Note — Section 6 goes deep

We'll spend all of Section 6 learning to read EXPLAIN output like a professional. For now, just recognise that the output is a direct window into the query processor and buffer manager — two of the five subsystems you just learned.

Exercise

The plan for this lesson is: trace a query end-to-end on paper, naming which subsystem handles each stage. Here are five concrete steps to make that hands-on.

Draw the subsystem stack from memory. Close this lesson. On paper or a whiteboard, sketch all five subsystems (query processor, transaction manager, buffer manager, storage engine, logging subsystem) in order, and write one sentence of responsibility for each. Check your drawing against Figure 1 above.
Trace a SELECT on paper.

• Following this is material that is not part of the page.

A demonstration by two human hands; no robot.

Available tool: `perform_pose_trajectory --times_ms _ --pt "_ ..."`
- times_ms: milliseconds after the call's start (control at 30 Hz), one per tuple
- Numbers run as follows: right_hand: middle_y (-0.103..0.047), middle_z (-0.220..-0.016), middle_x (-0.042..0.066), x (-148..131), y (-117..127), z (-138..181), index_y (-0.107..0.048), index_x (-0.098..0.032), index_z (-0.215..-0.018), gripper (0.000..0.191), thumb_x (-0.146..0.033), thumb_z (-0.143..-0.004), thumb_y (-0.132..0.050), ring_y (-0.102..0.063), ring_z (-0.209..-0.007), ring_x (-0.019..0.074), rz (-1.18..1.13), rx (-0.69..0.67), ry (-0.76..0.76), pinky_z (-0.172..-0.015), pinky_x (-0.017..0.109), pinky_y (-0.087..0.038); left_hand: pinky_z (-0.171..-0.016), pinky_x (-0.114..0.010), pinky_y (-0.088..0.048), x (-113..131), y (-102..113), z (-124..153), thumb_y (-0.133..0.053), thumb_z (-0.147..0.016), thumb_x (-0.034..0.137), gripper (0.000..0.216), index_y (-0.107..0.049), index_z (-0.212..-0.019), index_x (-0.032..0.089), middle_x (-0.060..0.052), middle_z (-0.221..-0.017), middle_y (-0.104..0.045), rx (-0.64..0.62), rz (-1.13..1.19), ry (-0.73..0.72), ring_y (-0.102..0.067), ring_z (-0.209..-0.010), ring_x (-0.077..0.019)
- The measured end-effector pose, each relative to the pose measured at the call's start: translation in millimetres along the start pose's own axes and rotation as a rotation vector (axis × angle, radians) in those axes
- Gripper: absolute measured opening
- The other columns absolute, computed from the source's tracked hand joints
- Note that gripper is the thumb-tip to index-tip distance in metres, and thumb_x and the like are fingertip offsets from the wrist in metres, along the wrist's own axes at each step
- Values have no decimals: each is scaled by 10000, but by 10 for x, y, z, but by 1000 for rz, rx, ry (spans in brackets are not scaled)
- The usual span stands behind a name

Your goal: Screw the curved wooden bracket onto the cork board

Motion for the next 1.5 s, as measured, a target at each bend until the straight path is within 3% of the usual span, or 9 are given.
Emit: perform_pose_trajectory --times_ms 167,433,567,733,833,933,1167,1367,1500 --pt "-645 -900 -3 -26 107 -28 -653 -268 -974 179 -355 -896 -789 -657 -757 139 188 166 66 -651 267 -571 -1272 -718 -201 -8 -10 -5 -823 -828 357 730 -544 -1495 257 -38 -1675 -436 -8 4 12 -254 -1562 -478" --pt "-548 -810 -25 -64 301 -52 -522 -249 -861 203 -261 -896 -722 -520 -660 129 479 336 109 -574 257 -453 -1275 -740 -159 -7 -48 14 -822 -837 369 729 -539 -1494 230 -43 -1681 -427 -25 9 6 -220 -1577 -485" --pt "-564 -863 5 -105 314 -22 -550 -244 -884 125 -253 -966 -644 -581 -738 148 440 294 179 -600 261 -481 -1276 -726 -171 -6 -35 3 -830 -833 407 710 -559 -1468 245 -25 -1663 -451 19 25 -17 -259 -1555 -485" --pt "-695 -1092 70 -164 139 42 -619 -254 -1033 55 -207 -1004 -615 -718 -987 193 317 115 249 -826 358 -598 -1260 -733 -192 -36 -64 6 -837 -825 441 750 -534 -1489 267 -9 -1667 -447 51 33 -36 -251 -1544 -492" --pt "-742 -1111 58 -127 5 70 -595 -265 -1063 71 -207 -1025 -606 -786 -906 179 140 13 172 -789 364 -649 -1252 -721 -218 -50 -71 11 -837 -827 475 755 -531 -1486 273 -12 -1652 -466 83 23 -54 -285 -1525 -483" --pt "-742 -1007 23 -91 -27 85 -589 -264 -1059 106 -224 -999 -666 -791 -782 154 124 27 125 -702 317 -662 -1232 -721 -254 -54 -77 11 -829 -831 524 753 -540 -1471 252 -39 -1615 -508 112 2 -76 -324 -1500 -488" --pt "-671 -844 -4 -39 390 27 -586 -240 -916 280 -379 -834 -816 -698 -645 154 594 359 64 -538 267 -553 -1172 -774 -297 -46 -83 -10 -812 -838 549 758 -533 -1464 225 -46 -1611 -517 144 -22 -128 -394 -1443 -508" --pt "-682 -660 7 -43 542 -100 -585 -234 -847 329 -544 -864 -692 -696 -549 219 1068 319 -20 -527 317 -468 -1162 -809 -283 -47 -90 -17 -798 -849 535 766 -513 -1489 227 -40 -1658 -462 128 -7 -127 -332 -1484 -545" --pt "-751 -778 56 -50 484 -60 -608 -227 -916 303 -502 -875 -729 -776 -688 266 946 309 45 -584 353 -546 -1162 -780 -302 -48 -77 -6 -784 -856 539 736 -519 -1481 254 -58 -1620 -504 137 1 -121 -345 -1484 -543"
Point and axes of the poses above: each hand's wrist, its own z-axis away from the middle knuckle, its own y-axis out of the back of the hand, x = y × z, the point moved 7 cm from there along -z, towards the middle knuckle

Write out the query from the "Tracing a SELECT" section on paper. Beside it, list the eight steps (parser → rewriter → planner → transaction snapshot → buffer manager → storage engine → WAL check → result). For each step, note: which subsystem, what it checks or produces, and what failure at this step would look like (e.g., parser failure = syntax error message to the client).
Run EXPLAIN (ANALYZE, BUFFERS) on PostgreSQL. Set up the orders table with at least 100,000 rows (or use the course sample dataset). Run the PostgreSQL EXPLAIN command above. Find the line that says Buffers: shared hit=X read=Y. Record X and Y. Run the query a second time — how did X and Y change, and why?
Run EXPLAIN ANALYZE on MySQL. Run the MySQL version of the same query. In the output, find the actual rows vs rows (estimated) figures on the innermost scan node. Are they close? If they're wildly different, which subsystem is responsible for that mismatch — and what might fix it?
Identify the bottleneck subsystem. Based on what you observed: was the slow part in the buffer manager (many page reads), the storage engine (many rows examined but few returned), or the query processor (a bad plan)? Write a one-paragraph diagnosis, citing the specific numbers from the EXPLAIN output.